- Born: Aaron Lee Soon Yong 7 June 1972 (age 54) Johor Bahru, Johor, Malaysia
- Citizenship: Singapore
- Education: National University of Singapore Faculty of Law
- Occupations: Poet, Lawyer
- Years active: 1990-present
- Notable work: A Visitation of Sunlight
- Spouse: Namiko Chan ​(m. 2003)​

= Aaron Lee =

Singaporean prize-winning poet (born 1972)

Aaron Lee Soon Yong (born June 7, 1972) is a Singaporean prize-winning poet who writes in English. He was born in Malaysia but received his education in Singapore and became a Singaporean in 1996.

==Career==

===Early beginnings===
Aaron began writing poetry during his days at Raffles Institution, a secondary school in Singapore where he befriended other students who would also eventually go on to become published Singaporean writers. By 1990, he had, along with other ex-school mates, Jonathan Kuan Wei Han, Tong Jo Tze, Alvin Pang and Jeffrey Lim, interested a Singapore publisher, VJ Times, in the publication of an anthology of poems contributed by the five writers. This collection, In Search of Words, was published in 1991.

===Publications===
Lee's first collection of poems, A Visitation of Sunlight, was named one of the best books of 1997 by The Straits Times. The collection was well received and played a part in a late 1990s resurgence of interest in Singapore poetry centred on a new generation of Singapore poets.

In 1999, the title poem of his book was selected for the National Arts Council’s Poems on the Move programme, a national initiative to bring poetry to the masses on public transport.

Lee’s work has been anthologised in such publications as Rhythms: a Millennial Anthology of Poetry (Singapore), the New Straits Times (Malaysia), Anglistik (Germany), and Fifty on 50 (Singapore).

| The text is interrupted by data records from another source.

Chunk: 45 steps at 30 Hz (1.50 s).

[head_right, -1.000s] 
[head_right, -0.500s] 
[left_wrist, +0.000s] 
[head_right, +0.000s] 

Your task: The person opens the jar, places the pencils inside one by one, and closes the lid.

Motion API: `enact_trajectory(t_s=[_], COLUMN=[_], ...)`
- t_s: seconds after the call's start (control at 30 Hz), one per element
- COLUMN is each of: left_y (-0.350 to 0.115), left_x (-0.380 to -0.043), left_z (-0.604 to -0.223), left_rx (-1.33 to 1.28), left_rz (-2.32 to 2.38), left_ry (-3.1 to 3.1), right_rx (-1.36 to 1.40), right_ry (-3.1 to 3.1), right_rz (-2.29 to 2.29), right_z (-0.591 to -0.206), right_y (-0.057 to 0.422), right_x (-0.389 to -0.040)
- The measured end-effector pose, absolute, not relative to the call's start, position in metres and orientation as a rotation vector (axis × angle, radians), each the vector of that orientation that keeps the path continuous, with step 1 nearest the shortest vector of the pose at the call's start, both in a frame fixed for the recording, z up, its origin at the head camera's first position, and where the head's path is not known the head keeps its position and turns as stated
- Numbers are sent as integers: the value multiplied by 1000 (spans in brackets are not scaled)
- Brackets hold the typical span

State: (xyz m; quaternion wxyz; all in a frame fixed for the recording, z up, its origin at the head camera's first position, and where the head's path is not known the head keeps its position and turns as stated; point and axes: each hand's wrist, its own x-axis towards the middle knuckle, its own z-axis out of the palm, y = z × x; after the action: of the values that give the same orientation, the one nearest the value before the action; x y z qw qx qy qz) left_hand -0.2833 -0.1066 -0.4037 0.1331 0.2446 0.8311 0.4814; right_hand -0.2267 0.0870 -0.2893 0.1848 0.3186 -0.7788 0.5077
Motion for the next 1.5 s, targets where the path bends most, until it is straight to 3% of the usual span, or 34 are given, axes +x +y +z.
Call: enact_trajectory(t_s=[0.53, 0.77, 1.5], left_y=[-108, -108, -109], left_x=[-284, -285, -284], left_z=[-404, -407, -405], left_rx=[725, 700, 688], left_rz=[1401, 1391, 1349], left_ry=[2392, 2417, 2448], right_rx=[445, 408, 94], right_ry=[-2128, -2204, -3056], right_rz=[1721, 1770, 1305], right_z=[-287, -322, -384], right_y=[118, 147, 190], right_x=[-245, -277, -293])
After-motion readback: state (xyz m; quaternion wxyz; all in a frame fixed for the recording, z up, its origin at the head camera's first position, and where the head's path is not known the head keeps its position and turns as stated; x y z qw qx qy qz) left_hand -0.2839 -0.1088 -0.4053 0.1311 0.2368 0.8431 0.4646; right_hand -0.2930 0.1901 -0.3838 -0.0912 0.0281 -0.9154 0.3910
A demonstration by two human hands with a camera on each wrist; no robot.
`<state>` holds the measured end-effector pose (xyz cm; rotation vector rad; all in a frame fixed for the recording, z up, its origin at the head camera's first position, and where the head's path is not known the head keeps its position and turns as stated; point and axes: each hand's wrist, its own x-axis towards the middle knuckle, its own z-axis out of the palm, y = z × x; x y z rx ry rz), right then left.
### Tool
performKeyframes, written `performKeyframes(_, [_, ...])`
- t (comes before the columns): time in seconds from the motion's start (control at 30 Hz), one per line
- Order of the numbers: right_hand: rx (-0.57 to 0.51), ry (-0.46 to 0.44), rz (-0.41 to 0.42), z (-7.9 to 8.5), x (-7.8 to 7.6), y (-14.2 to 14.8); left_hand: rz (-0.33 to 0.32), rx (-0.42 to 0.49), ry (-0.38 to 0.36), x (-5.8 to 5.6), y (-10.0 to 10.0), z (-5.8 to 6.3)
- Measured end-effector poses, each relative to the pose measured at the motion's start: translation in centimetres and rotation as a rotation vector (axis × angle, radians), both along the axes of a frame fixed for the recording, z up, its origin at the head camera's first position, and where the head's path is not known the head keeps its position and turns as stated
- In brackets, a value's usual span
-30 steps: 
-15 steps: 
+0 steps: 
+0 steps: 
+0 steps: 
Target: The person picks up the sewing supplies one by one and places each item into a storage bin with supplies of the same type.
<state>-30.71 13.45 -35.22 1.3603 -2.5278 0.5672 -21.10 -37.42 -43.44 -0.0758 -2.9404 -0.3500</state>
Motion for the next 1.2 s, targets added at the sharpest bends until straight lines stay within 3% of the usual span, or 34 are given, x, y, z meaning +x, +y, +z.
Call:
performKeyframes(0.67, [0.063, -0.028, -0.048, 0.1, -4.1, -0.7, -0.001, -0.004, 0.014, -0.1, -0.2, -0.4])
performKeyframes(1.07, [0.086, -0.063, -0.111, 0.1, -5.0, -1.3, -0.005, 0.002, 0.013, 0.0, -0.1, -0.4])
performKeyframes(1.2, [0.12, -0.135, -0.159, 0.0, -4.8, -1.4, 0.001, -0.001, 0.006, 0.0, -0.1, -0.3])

Lee is the co-editor of No Other City: the Ethos Anthology of Urban Poetry and Love Gathers All: the Philippines- Singapore Anthology of Love Poetry (for which the editors were given an award by the Singapore International Foundation). He has given talks and readings in Malaysia, Germany, the US, the Philippines and Australia.

In 2007, Lee released his second poetry collection, Five Right Angles. The book went on to become a finalist in the Singapore Literature Prize awards of 2008.

He is active in the literary scene in mentoring young poets and conducting school workshops and seminars on creative writing. He is married to an artist and educationist, Namiko Chan. He is a Christian, and his work displays a range of Christian themes and imagery.

In 2014, Lee launched his third poetry collection, Coastlands, at the Singapore Writers Festival. Coastlands documents his life experience as a pilgrim still finding his place in the wider world.

== Works ==
- A Visitation of Sunlight: Poems 1990-96 (1997, Ethos Books) ISBN 9810095368
- Five Right Angles: Poems (2007, Ethos Books) ISBN 9789810583682
- Coastlands (2014, Ethos Books) ISBN 978-981-09-2478-2

==Personal life==
Born in 1972, Aaron used to reside in Johor Bahru before becoming a Singaporean in 1996. He studied at Woodlands Primary School before attending Raffles Institution after taking his PSLE. After graduating from Raffles Institution, Aaron then studied law at the National University of Singapore Faculty of Law. He married Namiko Chan, a Singaporean painter on June 7, 2003.